The first line of the entries below, the line containing "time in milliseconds", and every line between them should be repeated exactly, and nothing else.

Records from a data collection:
******************************

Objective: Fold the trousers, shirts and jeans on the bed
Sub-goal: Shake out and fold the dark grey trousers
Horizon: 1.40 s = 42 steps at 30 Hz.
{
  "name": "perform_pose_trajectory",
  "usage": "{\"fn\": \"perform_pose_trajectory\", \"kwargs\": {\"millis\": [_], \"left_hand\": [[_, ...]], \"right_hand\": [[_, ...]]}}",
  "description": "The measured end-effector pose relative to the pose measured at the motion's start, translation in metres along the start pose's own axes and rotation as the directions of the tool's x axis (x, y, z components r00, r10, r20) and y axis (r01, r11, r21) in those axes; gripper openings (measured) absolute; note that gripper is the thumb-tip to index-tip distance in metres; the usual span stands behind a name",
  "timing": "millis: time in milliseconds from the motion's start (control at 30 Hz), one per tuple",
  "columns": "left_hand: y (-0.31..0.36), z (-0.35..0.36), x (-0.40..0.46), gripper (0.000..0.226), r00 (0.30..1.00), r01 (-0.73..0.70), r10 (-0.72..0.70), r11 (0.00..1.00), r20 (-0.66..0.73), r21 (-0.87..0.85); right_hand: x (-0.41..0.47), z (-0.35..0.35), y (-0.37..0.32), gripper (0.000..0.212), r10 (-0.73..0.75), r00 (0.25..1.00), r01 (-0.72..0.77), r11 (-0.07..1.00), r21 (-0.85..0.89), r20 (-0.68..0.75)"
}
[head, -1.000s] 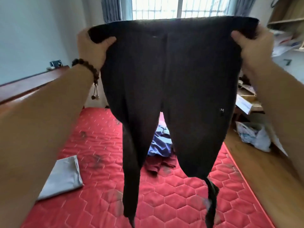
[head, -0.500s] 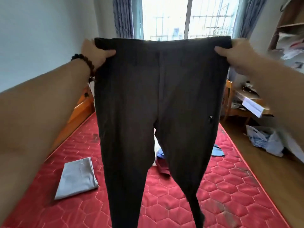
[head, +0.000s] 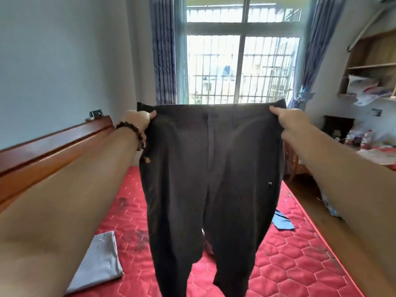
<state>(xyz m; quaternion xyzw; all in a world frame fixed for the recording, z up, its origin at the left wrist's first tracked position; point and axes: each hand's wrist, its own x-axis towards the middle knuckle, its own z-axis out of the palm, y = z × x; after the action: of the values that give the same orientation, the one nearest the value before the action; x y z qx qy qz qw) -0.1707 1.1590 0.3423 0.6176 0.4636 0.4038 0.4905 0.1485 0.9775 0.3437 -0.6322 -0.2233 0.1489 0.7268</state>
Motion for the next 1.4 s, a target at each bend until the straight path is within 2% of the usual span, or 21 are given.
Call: {"fn": "perform_pose_trajectory", "kwargs": {"millis": [33,67,133,233,300,367,433,500,567,633,700,733,800,867,933,1000,1067,1133,1267,1333,1400], "left_hand": [[0.002,0.014,-0.008,0.052,0.988,-0.057,0.067,0.996,-0.142,0.074],[0.004,0.028,-0.015,0.047,0.966,-0.104,0.112,0.993,-0.231,0.05],[0.008,0.056,-0.027,0.028,0.956,-0.182,0.138,0.972,-0.26,-0.151],[0.015,0.091,-0.041,0.021,0.984,-0.175,0.145,0.91,-0.106,-0.376],[0.021,0.104,-0.047,0.021,0.982,-0.182,0.19,0.89,-0.023,-0.417],[0.024,0.109,-0.053,0.029,0.971,-0.179,0.23,0.876,0.062,-0.447],[0.024,0.107,-0.057,0.044,0.95,-0.158,0.265,0.865,0.166,-0.477],[0.022,0.099,-0.058,0.038,0.934,-0.205,0.312,0.868,0.175,-0.453],[0.022,0.085,-0.056,0.023,0.93,-0.229,0.335,0.853,0.155,-0.47],[0.025,0.068,-0.051,0.009,0.926,-0.25,0.356,0.829,0.127,-0.5],[0.031,0.051,-0.046,0.006,0.91,-0.277,0.393,0.812,0.13,-0.514],[0.034,0.043,-0.044,0.008,0.896,-0.291,0.42,0.802,0.145,-0.521],[0.04,0.031,-0.043,0.01,0.866,-0.323,0.47,0.787,0.17,-0.526],[0.044,0.023,-0.042,0.012,0.844,-0.364,0.508,0.779,0.172,-0.511],[0.044,0.018,-0.043,0.014,0.826,-0.434,0.549,0.766,0.131,-0.474],[0.04,0.013,-0.046,0.029,0.807,-0.536,0.59,0.743,0.013,-0.401],[0.033,0.009,-0.047,0.043,0.782,-0.616,0.612,0.73,-0.118,-0.295],[0.025,0.004,-0.049,0.048,0.736,-0.676,0.644,0.71,-0.209,-0.197],[0.011,-0.004,-0.055,0.037,0.651,-0.747,0.683,0.655,-0.331,-0.117],[0.007,-0.008,-0.056,0.029,0.646,-0.749,0.692,0.657,-0.323,-0.091],[0.004,-0.012,-0.055,0.016,0.7,-0.714,0.683,0.681,-0.21,-0.162]], "right_hand": [[-0.006,0.011,0.003,0.036,0.017,0.997,-0.016,1.0,0.015,-0.076],[-0.014,0.022,0.005,0.04,0.035,0.994,-0.028,0.998,0.062,-0.104],[-0.033,0.046,0.007,0.038,0.046,0.998,-0.038,0.987,0.158,-0.049],[-0.068,0.085,0.007,0.037,-0.017,0.986,-0.017,0.979,0.203,0.167],[-0.09,0.106,0.003,0.04,-0.061,0.965,0.01,0.981,0.195,0.256],[-0.103,0.116,-0.003,0.042,-0.046,0.955,-0.002,0.987,0.162,0.292],[-0.108,0.119,-0.011,0.057,-0.02,0.92,-0.081,0.967,0.24,0.392],[-0.107,0.117,-0.02,0.072,-0.032,0.851,-0.12,0.96,0.253,0.524],[-0.104,0.11,-0.029,0.074,-0.081,0.809,-0.055,0.976,0.212,0.582],[-0.096,0.099,-0.038,0.059,-0.208,0.84,0.125,0.973,0.194,0.501],[-0.08,0.082,-0.045,0.041,-0.361,0.884,0.385,0.923,-0.024,0.298],[-0.072,0.073,-0.045,0.048,-0.383,0.892,0.426,0.889,-0.165,0.24],[-0.063,0.059,-0.037,0.087,-0.184,0.926,0.275,0.928,-0.253,0.331],[-0.061,0.055,-0.025,0.099,-0.016,0.829,0.101,0.988,-0.121,0.559],[-0.062,0.059,-0.018,0.07,-0.113,0.775,0.088,0.994,0.072,0.622],[-0.069,0.068,-0.016,0.037,-0.25,0.791,0.122,0.959,0.257,0.559],[-0.073,0.074,-0.017,0.019,-0.303,0.802,0.128,0.929,0.347,0.515],[-0.079,0.079,-0.02,0.016,-0.306,0.802,0.111,0.92,0.375,0.512],[-0.095,0.091,-0.022,0.018,-0.297,0.81,0.074,0.907,0.414,0.506],[-0.1,0.095,-0.023,0.018,-0.309,0.807,0.064,0.893,0.446,0.504],[-0.105,0.096,-0.023,0.018,-0.31,0.808,0.063,0.89,0.451,0.5]]}}
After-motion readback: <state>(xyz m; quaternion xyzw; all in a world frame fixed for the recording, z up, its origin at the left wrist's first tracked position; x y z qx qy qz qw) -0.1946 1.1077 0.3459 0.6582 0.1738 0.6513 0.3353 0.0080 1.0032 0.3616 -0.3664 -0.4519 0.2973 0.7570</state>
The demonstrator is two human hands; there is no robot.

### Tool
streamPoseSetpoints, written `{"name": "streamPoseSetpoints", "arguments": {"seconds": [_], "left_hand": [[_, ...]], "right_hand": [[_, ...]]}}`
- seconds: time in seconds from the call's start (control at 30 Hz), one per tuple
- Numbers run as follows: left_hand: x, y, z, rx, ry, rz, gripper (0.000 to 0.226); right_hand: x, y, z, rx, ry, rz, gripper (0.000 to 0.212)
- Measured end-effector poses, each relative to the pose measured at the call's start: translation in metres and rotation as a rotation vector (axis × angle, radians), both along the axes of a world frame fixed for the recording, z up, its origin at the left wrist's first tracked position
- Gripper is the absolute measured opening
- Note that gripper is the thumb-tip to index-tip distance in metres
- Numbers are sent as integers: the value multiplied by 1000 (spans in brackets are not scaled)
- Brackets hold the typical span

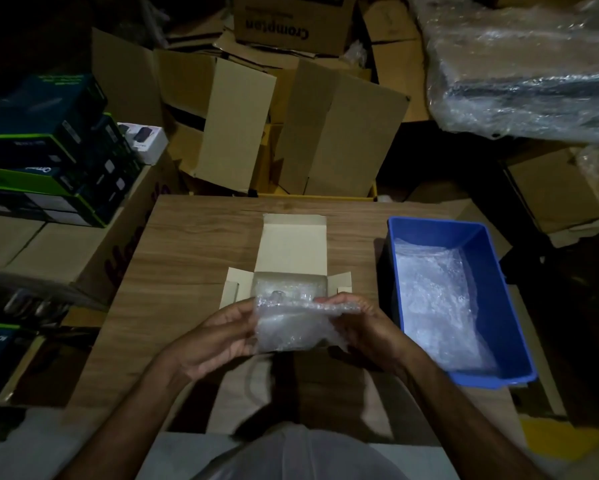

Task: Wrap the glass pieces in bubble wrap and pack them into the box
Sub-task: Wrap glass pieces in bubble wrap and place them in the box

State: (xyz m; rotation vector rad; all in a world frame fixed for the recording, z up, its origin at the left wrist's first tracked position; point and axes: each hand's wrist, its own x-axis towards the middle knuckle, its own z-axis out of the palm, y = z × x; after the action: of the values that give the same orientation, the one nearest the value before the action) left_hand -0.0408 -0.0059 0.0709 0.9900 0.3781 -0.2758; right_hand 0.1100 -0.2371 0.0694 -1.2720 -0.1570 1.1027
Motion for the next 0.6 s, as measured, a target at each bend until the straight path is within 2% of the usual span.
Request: {"name": "streamPoseSetpoints", "arguments": {"seconds": [0.07,0.1,0.13,0.17,0.23,0.33,0.43,0.5,0.6], "left_hand": [[1,-3,8,-36,21,33,64],[3,-6,10,20,36,50,59],[6,-7,10,125,41,58,48],[8,-9,11,229,27,63,39],[11,-9,7,309,-54,80,39],[14,-10,-2,385,-120,147,51],[18,-9,-18,701,-128,146,39],[18,-6,-29,785,-138,96,26],[18,-3,-38,705,-71,32,22]], "right_hand": [[1,-4,-3,66,30,64,66],[0,-5,-4,107,45,80,81],[-1,-5,-5,129,52,80,78],[-1,-4,-8,134,34,85,62],[-3,1,-12,77,-197,44,36],[-5,8,-25,106,-497,19,45],[-4,13,-32,115,-787,50,28],[-6,14,-41,102,-763,27,16],[-10,15,-62,39,-650,-46,12]]}}
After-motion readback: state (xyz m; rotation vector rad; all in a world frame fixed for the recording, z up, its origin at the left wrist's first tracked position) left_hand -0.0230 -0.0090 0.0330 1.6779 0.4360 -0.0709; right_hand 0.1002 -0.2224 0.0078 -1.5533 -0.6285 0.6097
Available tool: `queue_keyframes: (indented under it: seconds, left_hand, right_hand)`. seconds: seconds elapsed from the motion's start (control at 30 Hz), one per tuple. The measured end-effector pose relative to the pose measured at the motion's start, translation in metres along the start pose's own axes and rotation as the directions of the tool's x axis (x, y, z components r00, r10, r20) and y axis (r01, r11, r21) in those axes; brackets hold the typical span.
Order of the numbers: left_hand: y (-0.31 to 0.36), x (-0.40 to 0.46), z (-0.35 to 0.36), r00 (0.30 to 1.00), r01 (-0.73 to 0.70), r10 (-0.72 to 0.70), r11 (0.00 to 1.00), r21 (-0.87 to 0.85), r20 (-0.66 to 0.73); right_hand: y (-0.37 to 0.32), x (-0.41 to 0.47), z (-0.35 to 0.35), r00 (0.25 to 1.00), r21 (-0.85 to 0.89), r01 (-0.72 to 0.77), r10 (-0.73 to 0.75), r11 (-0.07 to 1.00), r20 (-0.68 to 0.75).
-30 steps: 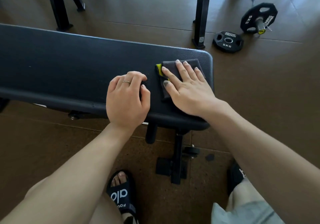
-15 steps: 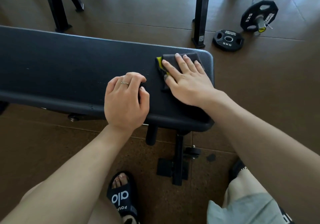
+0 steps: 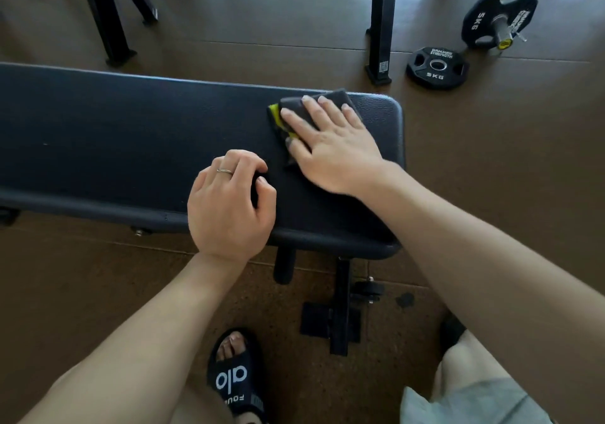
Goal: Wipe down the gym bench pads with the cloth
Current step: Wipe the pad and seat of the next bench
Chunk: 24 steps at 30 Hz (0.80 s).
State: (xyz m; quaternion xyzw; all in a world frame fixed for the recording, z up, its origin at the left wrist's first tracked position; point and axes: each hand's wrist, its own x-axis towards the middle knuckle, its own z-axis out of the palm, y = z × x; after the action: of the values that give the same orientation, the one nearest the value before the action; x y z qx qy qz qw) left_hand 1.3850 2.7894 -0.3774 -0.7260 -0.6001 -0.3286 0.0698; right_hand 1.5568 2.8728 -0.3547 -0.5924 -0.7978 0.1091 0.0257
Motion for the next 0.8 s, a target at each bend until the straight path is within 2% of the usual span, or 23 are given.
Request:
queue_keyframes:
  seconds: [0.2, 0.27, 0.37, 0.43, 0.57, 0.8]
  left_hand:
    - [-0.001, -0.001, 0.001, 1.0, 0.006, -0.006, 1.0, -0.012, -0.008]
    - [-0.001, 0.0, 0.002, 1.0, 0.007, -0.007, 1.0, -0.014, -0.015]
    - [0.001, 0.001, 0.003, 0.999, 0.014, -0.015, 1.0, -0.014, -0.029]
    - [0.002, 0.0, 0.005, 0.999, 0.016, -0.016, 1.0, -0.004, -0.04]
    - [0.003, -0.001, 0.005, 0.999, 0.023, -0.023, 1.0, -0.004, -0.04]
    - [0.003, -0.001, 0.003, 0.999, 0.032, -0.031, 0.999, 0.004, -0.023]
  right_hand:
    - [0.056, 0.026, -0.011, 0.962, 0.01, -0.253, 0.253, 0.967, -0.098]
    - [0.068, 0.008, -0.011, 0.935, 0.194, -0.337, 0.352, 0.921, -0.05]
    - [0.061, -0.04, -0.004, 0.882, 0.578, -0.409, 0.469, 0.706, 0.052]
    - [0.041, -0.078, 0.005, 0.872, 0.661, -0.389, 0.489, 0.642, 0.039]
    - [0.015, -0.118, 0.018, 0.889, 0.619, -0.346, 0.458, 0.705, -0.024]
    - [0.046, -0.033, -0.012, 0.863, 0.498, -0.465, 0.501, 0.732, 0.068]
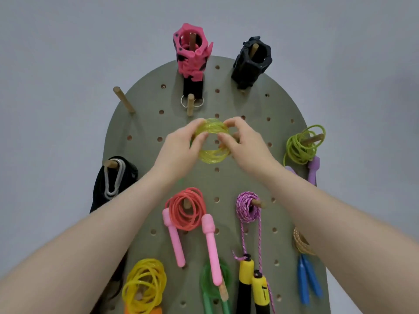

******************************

Answer to this task:
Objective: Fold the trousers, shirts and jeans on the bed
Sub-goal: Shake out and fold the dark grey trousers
Horizon: 1.40 s = 42 steps at 30 Hz.
{
  "name": "perform_pose_trajectory",
  "usage": "{\"fn\": \"perform_pose_trajectory\", \"kwargs\": {\"millis\": [_], \"left_hand\": [[_, ...]], \"right_hand\": [[_, ...]]}}",
  "description": "The measured end-effector pose relative to the pose measured at the motion's start, translation in metres along the start pose's own axes and rotation as the directions of the tool's x axis (x, y, z components r00, r10, r20) and y axis (r01, r11, r21) in those axes; gripper openings (measured) absolute; note that gripper is the thumb-tip to index-tip distance in metres; the usual span stands behind a name",
  "timing": "millis: time in milliseconds from the motion's start (control at 30 Hz), one per tuple",

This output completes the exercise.